Three standout cuts demonstrate The Afters' range on this album. The title track is a bright, simple rocker about change and not settling for mediocrity. Gorgeous "Summer Again" is a melancholic ballad about the shifting of seasons. And "MySpace Girl" is a fun little pop/rock song inspired by the band's former bass player, who became interested in a girl he saw working at a fast-food restaurant, found her through MySpace, and eventually married her.

However, these three highlights also reveal a disappointing lack of specific lyrics to the band's overall songwriting. That title track never really explains what life was like before or after, so it's hard to assign much meaning to it. It's also unclear if "Summer Again" is a poetic expression of time, or a metaphor for seasons in a relationship. And if I hadn't told you the story behind "MySpace Girl," you could easily mistake it for a sweet sounding pop song about a stalker (not unlike "Every Breath You Take" by The Police).

How I wish this band had more substance to match their delightful sound. Considering how much flak bands like Switchfoot, Mute Math, and Relient K have taken for not being "Christian enough" in their lyrics, it's somewhat surprising The Afters are more easily embraced by believers.
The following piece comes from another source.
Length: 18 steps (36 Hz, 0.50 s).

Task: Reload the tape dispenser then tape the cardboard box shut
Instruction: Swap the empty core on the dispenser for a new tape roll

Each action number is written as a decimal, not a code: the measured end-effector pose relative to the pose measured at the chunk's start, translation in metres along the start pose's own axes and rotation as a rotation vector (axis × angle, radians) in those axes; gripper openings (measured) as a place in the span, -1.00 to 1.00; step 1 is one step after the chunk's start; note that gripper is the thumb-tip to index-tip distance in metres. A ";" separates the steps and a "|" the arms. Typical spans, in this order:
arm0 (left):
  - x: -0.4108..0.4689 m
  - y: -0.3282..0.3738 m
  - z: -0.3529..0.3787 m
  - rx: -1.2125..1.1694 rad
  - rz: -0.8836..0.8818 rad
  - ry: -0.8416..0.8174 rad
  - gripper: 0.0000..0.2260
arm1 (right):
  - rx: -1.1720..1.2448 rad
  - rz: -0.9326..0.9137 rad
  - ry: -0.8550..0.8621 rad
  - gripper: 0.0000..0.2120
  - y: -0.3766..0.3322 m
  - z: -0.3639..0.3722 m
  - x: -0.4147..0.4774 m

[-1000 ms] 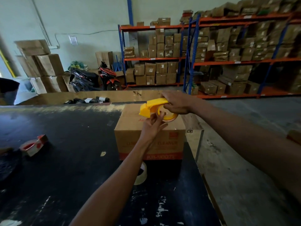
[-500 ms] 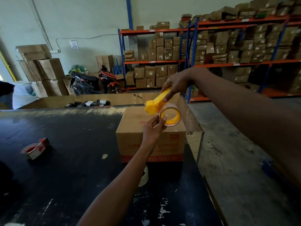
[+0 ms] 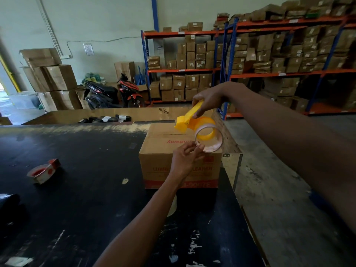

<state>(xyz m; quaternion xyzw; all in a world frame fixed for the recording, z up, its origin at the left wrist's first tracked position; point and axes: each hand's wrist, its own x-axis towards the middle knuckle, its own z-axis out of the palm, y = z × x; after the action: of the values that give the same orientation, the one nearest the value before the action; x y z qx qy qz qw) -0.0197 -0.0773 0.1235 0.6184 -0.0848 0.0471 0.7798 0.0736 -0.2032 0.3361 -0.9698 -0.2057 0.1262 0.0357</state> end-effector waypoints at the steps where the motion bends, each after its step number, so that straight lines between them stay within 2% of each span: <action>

This album offers little beyond words about holding on to love while enduring fears and wading through tears—certainly compatible Christian themes, but they lack depth.

"Beautiful Words" is a fine song (and could pass for a slower version of "Beautiful Love"), but the title doesn't refer to the Bible as you might think, but rather a relationship: "We are words on pages that we've left unturned/An ending no one's ever heard/We are a story slowly unfolding." Initially, "Tonight" seems about reconciliation with Jesus ("Time after time I'm reminded that I fall apart when I run away from you/Even when every mistake leaves me broken and bruised, I can hold on to you"); other parts suggest otherwise ("We'll be who we want tonight … When tomorrow comes, we're gonna feel so alive.") And while "We Are the Sound" is meant to be a rocking call-to-action, it never provides a specific cause, belief, or idea we're meant to rally behind.

Rest assured, some songs touch on the band's beliefs more clearly, like "Falling into Place" ("I had to lose it all just so I could find out you were there to break my fall"). Though the title of "Forty Two" is never explained (biblical reference, or a tongue-in-cheek nod to the answer to life expressed in Hitchhiker's Guide to the Galaxy?), it obviously has scriptural inspiration: "Before you set the stars up in the sky/You came and took me aside/You told me I was part of the plan/You told me I was yours … You carry the world, you hold it in your hands." And "One Moment Away" asks what legacy we'll leave behind: "Are they gonna remember you for running away/Or saving the day from the darkness and letting your love shine through?"

With Never Going Back to OK, I have new appreciation for their broad-based appeal. But at the same time, there's still a need to improve the writing. Lyrically, this album is the difference between expressing faith subtly enough for all ears to hear, and expressing it so generically that anyone can interpret it however they will. The album is truly ear candy—enjoyable, but not quite substantive.